Mahkemece kusur ve hasar bilirkişisinden alınan 14/12/2018 tarihli rapora göre, kazanın meydana gelmesinde davalı …’nin %100 oranında kusurlu olduğu, araç sürücüsünün ise kusursuz olduğu, kaza neticesinde ……. ait otobüsün hasarlanması nedeniyle, “kaza tespit tutanağı, … bilirkişisi tarafından tutulan rapor, aracın hasar gören parçaları ile … hasar saptama komisyonunun raporu ve araca ait hasarı gösteren fotoğraflar dikkate alındığında” davacının zararının yedek parça ve işçilik olarak KDV dahil 42.350,59 TL gelir yoksunluğunun ise yönergeye göre 2.996,41 TL olduğunun belirlendiği, bilirkişi raporunun dosya kapsamına ve olayın oluş biçimine uygun olduğu anlaşılmıştır.
Kazaya neden olan rögar kapağının bakım ve onarımından davalı …’nin sorumlu olduğu, kazanın oluş şekli itibari ile kazaya etken başka durumun bulunmadığı ve kazanın meydana gelmesinde davalının tam kusurlu olduğu, rögar kapağının bakım ve onarımını gereği gibi yapmayan davalının 2918 sayılı yasanın 13. ve 14. maddelerine göre oluşan zarardan sorumlu olacağı, uzman bilirkişi tarafından belirlenen otobüsteki hasar bedeli ve gelir yoksunluğu bedelinin de olaya uygun olduğu anlaşılmakla, gerekçeli ve yeterli bilirkişi raporunun hükme dayanak alınmasında bir usulsüzlük görülmemiştir.

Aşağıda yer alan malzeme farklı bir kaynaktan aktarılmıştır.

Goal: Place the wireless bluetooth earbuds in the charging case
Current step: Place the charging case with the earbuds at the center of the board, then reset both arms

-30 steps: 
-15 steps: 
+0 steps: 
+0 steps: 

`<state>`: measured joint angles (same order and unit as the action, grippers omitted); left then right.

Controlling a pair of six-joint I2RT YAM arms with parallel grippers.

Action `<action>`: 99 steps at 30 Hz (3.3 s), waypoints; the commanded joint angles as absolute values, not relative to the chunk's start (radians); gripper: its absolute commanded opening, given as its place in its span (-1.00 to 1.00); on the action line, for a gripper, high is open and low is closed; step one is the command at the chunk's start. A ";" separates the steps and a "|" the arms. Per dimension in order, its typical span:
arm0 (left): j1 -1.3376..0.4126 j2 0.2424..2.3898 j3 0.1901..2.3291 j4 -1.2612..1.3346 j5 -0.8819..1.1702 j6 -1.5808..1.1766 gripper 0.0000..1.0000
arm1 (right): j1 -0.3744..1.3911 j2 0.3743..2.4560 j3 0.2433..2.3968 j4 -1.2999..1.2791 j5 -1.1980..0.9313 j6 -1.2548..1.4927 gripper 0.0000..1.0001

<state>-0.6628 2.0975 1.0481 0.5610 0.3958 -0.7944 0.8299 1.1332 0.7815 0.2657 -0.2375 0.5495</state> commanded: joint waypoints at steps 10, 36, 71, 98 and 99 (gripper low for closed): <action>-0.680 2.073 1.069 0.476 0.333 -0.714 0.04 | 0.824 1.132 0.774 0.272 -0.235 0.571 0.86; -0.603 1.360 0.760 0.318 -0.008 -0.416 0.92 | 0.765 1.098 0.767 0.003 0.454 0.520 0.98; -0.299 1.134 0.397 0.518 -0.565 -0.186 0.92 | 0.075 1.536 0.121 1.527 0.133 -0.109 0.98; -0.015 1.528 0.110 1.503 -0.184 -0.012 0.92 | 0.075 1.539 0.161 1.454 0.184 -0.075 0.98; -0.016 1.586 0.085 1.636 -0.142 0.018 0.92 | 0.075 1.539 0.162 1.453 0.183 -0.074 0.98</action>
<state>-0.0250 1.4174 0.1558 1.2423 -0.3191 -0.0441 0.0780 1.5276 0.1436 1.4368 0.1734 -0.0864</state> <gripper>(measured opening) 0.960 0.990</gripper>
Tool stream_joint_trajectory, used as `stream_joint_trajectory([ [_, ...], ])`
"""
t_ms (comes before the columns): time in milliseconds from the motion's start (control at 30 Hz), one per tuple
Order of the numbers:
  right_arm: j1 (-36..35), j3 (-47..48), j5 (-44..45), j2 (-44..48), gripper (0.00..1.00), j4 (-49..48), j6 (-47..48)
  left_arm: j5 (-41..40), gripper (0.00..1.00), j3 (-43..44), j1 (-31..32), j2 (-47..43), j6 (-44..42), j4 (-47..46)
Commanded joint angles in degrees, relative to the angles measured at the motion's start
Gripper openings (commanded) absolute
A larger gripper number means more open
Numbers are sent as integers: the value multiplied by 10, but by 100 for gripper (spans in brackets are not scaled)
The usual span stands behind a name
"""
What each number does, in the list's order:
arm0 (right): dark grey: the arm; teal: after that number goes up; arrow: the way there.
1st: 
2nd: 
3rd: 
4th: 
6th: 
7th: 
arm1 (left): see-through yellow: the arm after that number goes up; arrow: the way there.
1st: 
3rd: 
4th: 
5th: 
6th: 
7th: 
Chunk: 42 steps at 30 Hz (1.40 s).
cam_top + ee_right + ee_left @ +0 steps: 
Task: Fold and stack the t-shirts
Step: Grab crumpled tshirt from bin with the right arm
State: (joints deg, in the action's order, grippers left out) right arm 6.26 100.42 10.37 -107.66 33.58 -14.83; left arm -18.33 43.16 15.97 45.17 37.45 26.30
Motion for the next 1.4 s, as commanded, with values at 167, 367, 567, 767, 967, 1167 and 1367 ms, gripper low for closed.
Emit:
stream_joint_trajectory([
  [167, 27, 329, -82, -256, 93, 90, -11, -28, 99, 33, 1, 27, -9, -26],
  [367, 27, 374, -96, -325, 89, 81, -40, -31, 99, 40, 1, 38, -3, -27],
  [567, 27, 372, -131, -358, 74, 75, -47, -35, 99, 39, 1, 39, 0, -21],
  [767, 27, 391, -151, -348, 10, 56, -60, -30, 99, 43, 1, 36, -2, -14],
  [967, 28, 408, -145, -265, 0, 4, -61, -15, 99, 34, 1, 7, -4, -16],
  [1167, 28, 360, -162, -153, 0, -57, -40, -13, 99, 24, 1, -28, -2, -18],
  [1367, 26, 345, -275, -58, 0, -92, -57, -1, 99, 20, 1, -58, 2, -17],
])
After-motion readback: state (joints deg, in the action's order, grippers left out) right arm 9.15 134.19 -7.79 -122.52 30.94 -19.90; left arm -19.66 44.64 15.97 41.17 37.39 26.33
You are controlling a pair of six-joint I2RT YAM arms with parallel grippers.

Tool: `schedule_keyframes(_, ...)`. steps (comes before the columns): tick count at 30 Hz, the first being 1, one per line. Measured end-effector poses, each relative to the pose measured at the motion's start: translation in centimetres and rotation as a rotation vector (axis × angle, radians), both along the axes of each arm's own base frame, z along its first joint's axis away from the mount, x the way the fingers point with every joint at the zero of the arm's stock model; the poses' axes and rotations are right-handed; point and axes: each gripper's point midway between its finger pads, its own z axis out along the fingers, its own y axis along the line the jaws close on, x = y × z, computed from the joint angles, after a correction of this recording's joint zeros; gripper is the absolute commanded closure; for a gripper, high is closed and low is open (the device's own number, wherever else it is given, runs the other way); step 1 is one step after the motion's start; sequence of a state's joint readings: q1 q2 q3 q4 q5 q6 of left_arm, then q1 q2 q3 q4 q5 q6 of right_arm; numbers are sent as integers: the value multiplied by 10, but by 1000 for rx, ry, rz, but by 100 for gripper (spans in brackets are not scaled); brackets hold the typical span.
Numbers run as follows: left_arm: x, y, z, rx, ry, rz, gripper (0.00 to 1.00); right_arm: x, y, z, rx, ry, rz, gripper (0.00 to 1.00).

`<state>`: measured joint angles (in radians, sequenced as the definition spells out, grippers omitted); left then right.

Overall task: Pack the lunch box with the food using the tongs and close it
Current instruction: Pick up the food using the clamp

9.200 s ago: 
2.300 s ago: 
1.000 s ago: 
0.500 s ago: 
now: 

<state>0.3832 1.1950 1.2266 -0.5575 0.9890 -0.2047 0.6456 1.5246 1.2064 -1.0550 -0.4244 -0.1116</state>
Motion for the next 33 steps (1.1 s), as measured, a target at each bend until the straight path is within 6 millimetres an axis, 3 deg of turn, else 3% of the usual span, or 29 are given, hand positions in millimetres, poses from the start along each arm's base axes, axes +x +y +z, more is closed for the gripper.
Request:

Açıklanan gerekçelerle, dosya içerisindeki bilgi ve belgelere, mahkeme kararının gerekçesinde dayanılan delillerin tartışılıp değerlendirilmesinde ve özellikle, oluşa uygun olarak düzenlenen uzman bilirkişi raporunun hükme esas alınmasında bir usulsüzlük bulunmamasına göre, davalı vekilinin istinaf başvurusunun HMK.nın 353/1-b-1. maddesi gereğince esastan reddine karar verilmiştir.
HÜKÜM : Gerekçesi yukarıda izah edildiği üzere;
1-Davalı vekilinin yerel mahkeme kararına yönelik istinaf başvurusunun 6100 Sayılı HMK’nın 353/1-b-1 maddesi gereğince ESASTAN REDDİNE,
2-İstinaf başvurma harcı peşin alındığından bu konuda karar verilmesine yer olmadığına,
3-Davalıdan alınması gereken 3.097,67 TL nispi istinaf karar ve ilam harcından, peşin alınan 775,70 TL harcın mahsubu ile bakiye 2.321,97 TL harcın davalıdan tahsili ile hazineye gelir kaydına,
4-Davalı tarafından yapılan istinaf yargılama giderlerinin kendi üzerinde bırakılmasına,
5-Kararın tebliği, kesinleştirme, harç ve gider avansı iadesi işlemlerinin ilk derece mahkemesi tarafından yerine getirilmesine,
6-HMK’nın 333. maddesi gereğince kullanılmayan istinaf gider avansının karar kesinleştiğinde yatırana iadesine,
Dair, dosya üzerinde yapılan inceleme sonunda, HMK.nın 362/1-a maddesi uyarınca KESİN olmak üzere 18/11/2021 tarihinde oy birliği ile karar verildi.

* Bu belge, 5070 sayılı Kanun hükümleri gereğince elektronik imza ile imzalanmıştır.